Exercise directions: Copy, from the material below, every line in which the word "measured" can be found.

================

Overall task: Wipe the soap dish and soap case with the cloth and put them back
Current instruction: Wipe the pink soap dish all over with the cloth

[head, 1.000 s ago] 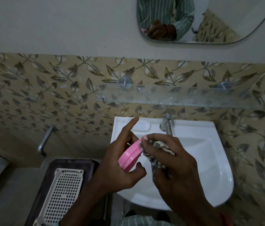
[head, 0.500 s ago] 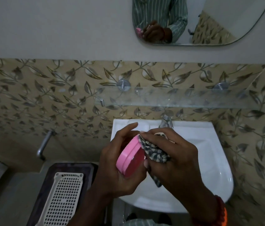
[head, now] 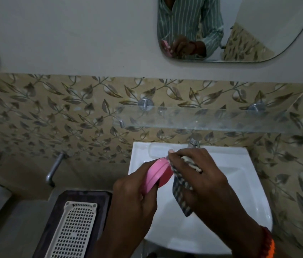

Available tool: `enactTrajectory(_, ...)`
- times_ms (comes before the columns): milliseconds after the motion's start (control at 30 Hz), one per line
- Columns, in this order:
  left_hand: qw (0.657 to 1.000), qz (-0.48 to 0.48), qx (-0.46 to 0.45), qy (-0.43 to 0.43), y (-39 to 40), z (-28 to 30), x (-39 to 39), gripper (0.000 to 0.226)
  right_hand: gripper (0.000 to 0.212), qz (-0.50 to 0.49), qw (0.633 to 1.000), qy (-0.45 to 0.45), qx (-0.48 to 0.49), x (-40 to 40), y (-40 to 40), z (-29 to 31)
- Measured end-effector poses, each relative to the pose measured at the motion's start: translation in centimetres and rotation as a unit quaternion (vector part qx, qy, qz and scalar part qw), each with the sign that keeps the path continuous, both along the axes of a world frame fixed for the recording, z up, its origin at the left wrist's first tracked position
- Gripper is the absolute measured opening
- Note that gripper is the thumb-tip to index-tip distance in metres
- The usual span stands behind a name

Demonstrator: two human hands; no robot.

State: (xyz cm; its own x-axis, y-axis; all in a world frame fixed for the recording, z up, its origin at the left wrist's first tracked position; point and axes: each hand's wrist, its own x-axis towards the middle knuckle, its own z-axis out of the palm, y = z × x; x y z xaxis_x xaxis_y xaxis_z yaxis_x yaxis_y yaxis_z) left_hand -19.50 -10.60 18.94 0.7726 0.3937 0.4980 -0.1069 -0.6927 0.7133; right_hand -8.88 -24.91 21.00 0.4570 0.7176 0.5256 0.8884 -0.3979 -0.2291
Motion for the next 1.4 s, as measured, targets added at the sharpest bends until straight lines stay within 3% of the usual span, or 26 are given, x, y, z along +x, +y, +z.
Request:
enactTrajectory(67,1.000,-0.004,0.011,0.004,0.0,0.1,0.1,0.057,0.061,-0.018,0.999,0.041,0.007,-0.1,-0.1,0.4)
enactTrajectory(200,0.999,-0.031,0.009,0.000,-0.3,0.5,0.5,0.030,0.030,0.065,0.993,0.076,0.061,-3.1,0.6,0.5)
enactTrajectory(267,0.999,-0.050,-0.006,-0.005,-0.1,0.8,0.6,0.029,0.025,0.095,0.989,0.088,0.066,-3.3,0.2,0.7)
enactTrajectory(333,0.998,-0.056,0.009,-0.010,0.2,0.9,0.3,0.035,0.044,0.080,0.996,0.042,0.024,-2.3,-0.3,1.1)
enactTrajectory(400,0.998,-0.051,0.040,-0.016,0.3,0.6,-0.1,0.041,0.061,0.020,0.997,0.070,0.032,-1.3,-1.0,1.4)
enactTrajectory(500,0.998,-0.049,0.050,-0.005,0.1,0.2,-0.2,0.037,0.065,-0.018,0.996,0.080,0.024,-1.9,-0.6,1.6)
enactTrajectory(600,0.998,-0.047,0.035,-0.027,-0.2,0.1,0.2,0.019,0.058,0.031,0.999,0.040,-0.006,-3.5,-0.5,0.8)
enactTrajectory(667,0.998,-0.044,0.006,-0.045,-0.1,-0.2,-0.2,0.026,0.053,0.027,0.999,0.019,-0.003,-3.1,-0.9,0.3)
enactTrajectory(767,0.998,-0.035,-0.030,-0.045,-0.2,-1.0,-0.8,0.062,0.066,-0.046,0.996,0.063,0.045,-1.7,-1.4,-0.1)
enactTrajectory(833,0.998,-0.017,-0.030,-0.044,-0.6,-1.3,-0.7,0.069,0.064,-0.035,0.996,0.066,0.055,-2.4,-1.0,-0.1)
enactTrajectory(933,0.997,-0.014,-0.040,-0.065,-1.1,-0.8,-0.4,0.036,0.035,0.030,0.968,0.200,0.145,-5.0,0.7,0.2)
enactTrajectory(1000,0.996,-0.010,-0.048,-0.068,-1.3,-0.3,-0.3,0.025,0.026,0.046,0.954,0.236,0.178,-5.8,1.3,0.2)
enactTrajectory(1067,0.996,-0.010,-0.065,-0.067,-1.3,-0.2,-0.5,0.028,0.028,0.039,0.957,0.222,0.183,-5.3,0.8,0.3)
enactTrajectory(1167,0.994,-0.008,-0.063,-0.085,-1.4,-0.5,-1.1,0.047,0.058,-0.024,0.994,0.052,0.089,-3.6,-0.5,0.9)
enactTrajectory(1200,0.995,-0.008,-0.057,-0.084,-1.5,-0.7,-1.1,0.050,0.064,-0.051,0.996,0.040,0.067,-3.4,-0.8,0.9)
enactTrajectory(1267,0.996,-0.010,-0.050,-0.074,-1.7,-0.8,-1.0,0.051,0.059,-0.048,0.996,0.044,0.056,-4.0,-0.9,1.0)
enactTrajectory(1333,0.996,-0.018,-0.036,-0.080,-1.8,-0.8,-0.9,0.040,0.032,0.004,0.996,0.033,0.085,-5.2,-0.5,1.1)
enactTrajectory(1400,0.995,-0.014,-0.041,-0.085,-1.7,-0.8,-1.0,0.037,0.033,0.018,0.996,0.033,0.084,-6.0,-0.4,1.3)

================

Task output:
- Measured end-effector poses, each relative to the pose measured at the motion's start: translation in centimetres and rotation as a unit quaternion (vector part qx, qy, qz and scalar part qw), each with the sign that keeps the path continuous, both along the axes of a world frame fixed for the recording, z up, its origin at the left wrist's first tracked position
- Gripper is the absolute measured opening
Motion for the next 1.4 s, as measured, targets added at the sharpest bends until straight lines stay within 3% of the usual span, or 26 are given, x, y, z along +x, +y, +z.

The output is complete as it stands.